Fortunately, many of the “off target effects” of the statins also have the ability to suppress cancer development, some of which may relate to the evolving understanding of insulin resistance and insulin as a growth factor for prostate cancer. Dozens of articles have been published on the efficacy of statins to reduce the incidence of a wider variety of cancers, including (but not limited to) colon, breast, esophageal, gastric, and melanoma because their use is so common in the population and both cancer and heart disease are common to the aging process. The studies are often confounded by “what else” patients might have been doing (exercise, low fat diets, taking NSAIDS, finasteride, dutasteride, etc), but in general it is likely that statin use is beneficial in prevention and perhaps in prolongation of survival among patients with prostate cancer. In one of the larger articles demonstrating this effect, Yu et. al. studied 11,772 men from the UK who were newly diagnosed with non-metastatic prostate cancer between 1998 and 2009. They published these conclusions in the Journal of Clinical Oncology last year:

“During a mean follow-up time of 4.4 years (standard deviation, 2.9 years), 3,499 deaths occurred, including 1,791 from prostate cancer. Postdiagnostic use of statins was associated with a decreased risk of prostate cancer mortality (HR, 0.76; 95% CI, 0.66 to 0.88) and all-cause mortality (HR, 0.86; 95% CI, 0.78 to 0.95). These decreased risks of prostate cancer mortality and all-cause mortality were more pronounced in patients who also used statins before diagnosis (HR, 0.55; 95% CI, 0.41 to 0.74; and HR, 0.66; 95% CI, 0.53 to 0.81, respectively), with weaker effects in patients who initiated the treatment only after diagnosis (HR, 0.82; 95% CI, 0.71 to 0.96; and HR, 0.91; 95% CI, 0.82 to 1.01, respectively).”

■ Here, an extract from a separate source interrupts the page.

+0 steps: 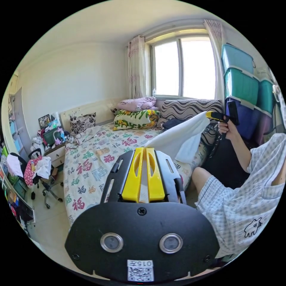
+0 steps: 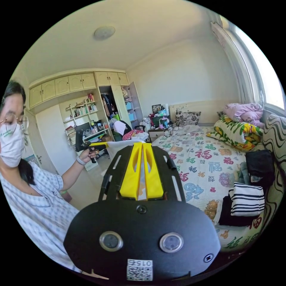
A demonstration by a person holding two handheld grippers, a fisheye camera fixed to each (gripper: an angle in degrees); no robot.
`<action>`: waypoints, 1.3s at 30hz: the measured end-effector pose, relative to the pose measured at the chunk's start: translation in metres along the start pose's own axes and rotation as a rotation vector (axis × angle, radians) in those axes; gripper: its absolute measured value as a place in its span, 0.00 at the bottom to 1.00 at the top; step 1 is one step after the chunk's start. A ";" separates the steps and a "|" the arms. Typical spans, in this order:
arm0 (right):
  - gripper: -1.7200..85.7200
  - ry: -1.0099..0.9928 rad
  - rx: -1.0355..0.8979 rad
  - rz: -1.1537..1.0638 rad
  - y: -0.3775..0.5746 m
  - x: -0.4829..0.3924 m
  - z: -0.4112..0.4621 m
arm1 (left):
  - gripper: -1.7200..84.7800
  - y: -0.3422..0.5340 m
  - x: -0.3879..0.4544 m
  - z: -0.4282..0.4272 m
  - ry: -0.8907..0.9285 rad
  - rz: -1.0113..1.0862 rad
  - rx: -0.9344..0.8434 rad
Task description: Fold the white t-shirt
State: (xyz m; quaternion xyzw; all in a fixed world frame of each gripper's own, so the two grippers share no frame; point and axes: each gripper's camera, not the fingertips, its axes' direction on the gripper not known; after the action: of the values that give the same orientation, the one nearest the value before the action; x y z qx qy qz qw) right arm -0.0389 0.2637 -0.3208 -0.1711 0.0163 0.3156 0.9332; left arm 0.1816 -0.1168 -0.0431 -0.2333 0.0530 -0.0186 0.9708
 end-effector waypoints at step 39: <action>0.09 0.003 -1.099 -0.237 -0.040 0.094 0.380 | 0.14 -0.005 -0.088 0.308 -0.186 -0.496 -0.627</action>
State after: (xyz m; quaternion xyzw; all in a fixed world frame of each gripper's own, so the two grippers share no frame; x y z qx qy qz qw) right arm 0.0311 0.4140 0.0363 -0.6332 -0.1683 0.1706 0.7359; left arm 0.1287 0.0228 0.2398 -0.5244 -0.0899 -0.2138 0.8193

A very balanced editorial accompanied this publication reviewing the many similar articles and came to the cautious conclusion that “the current data may be sufficient to sway some clinical decisions toward statin use for men who are on the borderline for cardiovascular disease prevention.” I would certainly concur with this opinion, and if you have family members at risk for prostate cancer, it would seem prudent for them to have their lipid profiles tested and (given the other potential benefits and low risks for statin use) have them discuss starting statins if they have not already done so. Adding statin “therapy” after prostate cancer is diagnosed is probably of little harm, but as with metformin, much less proven as an interventional strategy.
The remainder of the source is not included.